EXERCISE DATA
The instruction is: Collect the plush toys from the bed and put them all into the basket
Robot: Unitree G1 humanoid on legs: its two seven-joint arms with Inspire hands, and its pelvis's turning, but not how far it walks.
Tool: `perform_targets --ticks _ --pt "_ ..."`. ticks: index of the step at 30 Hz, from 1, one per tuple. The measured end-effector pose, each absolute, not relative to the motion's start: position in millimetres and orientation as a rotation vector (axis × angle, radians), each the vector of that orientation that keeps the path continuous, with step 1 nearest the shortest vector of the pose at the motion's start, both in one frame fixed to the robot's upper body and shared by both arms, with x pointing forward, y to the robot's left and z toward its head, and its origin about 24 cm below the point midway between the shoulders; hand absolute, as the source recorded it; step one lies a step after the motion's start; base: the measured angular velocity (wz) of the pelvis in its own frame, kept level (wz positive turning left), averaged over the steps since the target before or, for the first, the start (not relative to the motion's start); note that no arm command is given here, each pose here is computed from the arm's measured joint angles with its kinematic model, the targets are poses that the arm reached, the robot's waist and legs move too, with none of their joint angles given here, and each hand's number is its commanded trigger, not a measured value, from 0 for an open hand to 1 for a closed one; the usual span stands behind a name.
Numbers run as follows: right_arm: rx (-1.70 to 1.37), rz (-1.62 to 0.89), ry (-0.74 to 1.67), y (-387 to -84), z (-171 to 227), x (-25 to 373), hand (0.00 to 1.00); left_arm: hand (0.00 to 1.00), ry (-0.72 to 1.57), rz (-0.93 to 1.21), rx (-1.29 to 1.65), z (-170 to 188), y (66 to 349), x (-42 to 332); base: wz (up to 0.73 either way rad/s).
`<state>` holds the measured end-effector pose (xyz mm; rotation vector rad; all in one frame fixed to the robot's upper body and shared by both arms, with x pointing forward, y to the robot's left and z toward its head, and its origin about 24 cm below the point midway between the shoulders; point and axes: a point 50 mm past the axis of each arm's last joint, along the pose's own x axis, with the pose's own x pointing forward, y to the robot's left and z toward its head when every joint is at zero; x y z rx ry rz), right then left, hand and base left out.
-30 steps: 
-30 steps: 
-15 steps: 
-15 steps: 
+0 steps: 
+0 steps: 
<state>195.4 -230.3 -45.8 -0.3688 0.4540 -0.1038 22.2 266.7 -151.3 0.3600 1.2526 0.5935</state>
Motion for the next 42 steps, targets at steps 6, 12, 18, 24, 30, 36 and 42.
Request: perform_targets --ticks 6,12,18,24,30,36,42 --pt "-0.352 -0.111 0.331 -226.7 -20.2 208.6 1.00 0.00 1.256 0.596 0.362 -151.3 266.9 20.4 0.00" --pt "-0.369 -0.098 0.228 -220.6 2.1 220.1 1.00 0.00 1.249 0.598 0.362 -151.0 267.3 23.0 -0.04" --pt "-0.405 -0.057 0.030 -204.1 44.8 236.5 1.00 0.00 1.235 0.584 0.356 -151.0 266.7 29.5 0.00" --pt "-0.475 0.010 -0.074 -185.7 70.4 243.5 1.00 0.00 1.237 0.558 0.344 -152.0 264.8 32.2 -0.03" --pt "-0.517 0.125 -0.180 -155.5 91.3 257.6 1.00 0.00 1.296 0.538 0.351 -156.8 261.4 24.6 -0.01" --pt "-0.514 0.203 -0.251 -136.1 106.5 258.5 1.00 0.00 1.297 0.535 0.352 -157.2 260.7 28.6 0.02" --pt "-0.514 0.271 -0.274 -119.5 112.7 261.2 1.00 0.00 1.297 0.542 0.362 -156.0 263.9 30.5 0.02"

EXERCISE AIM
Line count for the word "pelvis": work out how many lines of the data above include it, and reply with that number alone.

THE COMPLETED TASK
2